A confermare la criticità è un’analisi diffusa ieri dalla Fondazione Gimbe, secondo la quale dei tre miliardi in più assegnati al Servizio sanitario nazionale, escludendo i rinnovi dei contratti del personale che sarebbero comunque dovuti arrivare (che pesano per 2,3 miliardi), per la sanità alla fine ci sono solo 600 milioni in più. E una parte consistente di questi, afferma Gimbe, sono destinati ai privati, “arruolati” (ovviamente non gratis) per centrare il chimerico obiettivo di tagliare le liste di attesa. “In altre parole” spiega lapidario il presidente di Gimbe Nino Cartabellotta (nella foto) “non emerge alcun potenziamento strutturale del Ssn, ma solo il tentativo di risolvere, peraltro in maniera insufficiente e inadeguata, le criticità contingenti”.
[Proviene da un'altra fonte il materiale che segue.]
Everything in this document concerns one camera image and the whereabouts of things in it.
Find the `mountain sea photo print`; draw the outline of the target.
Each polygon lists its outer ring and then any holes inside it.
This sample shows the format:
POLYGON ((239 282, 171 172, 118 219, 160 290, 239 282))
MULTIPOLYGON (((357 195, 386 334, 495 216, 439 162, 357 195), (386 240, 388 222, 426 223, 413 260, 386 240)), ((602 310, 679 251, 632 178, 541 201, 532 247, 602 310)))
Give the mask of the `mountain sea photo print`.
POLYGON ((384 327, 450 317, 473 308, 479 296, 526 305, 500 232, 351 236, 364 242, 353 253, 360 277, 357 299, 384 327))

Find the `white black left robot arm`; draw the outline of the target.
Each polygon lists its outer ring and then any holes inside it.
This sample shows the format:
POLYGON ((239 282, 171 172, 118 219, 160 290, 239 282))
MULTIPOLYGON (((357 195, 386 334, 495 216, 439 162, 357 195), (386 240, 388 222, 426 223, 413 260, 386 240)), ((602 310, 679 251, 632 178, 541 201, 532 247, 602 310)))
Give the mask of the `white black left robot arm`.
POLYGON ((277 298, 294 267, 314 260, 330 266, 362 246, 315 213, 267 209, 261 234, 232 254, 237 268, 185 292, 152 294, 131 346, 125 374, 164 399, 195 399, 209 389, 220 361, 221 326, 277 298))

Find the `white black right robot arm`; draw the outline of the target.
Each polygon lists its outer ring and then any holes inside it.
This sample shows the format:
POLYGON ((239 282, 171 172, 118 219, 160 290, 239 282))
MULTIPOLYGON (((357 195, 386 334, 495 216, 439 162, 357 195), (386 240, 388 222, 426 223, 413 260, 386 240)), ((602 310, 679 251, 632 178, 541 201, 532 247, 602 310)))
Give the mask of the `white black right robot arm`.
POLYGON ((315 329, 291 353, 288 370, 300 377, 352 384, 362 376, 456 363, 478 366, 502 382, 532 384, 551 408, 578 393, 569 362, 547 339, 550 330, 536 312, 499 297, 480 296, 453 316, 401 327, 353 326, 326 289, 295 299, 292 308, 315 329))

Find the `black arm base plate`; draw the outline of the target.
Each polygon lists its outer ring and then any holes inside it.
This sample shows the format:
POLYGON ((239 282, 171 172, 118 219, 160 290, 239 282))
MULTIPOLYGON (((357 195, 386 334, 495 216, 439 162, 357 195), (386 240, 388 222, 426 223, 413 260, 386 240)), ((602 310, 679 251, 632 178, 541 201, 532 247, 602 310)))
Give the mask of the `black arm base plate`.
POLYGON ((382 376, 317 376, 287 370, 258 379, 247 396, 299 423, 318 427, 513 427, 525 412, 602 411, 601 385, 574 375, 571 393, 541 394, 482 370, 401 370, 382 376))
“La legge di bilancio non prevede per la sanità alcun rilancio del finanziamento pubblico, ma torna a quelle cifre da ‘manutenzione ordinaria’ messe sul piatto da tutti i governi che, negli ultimi 15 anni, hanno contribuito a disgregare i principi di universalismo, uguaglianza ed equità” afferma ancora Cartabellotta, che poi fa parlare i dati. In termini assoluti, nella Legge di bilancio 2024 è previsto un incremento del Fondo sanitario nazionale di tre miliardi per il 2024, quattro per il 2025 e 4,2 per il 2026. Ciò porterà progressivamente il fondo a 135,6 miliardi nel 2026, cifra mai toccata prima, in termini assoluti, nella storia (ed è questo, comprensibilmente, il tasto sul quale batte il Governo). “Tuttavia – fa notare Cartabellotta – considerato che circa 2,4 miliardi saranno destinati al doveroso rinnovo contrattuale del personale sanitario, per tutte le altre misure resteranno 600 milioni nel 2024, 1,6 miliardi nel 2025 e 1,8 nel 2026”. Importi “talmente esigui che non riusciranno nemmeno a compensare l’inflazione, né l’aumento dei prezzi di beni e servizi”. A rischio c’è la qualità dei servizi sanitari regionali: le risorse esigue potrebbero costringere le Regioni ad adottare “strumenti per razionalizzare la spesa deleteri per la qualità dell’assistenza”, precisa Gimbe.
L’analisi della Fondazione, da anni impegnata in una campagna d’opinione finalizzata a salvare il Ssn e la sanità pubblica, riserva un’attenzione particolare all’abbattimento delle liste d’attesa, obiettivo prioritario al quale l’attuale esecutivo ha dedicato reboanti annunci e dichiarazioni. Ma, spulciando i conti della manovra in sanità, Gimbe evidenzia come essi prevedano un aggiornamento del tetto di spesa per gli acquisti di prestazioni sanitarie dagli ospedali privati accreditati. “Un incremento dell’1% per il 2024, del 3% per il 2025 e del 4% a decorrere dal 2026”. Ciò si tradurrà in un incremento di quasi un miliardo di euro in un triennio, soldi in più che andranno nelle casse della sanità privata” sostiene Cartabellotta: “Questa disposizione appare finalizzata a sostenere le strutture private accreditate già esistenti”.
Per Gimbe, un’ulteriore complicazione potrebbe derivare dalla misura che interviene sui tetti per la spesa farmaceutica, con l’incremento dello 0,2% di quello per la spesa ospedaliera (acquisti diretti) e la riduzione nella stessa percentuale del tetto della spesa convenzionata. afferma Cartabellotta “le Regioni avranno un minor gettito dal payback perché complessivamente si ridurrà l’onere per l’industria farmaceutica”.
Criticità anche sull’aggiornamento dei Livelli essenziali di assistenza: anche qui le risorse stanziate potrebbero non essere sufficienti.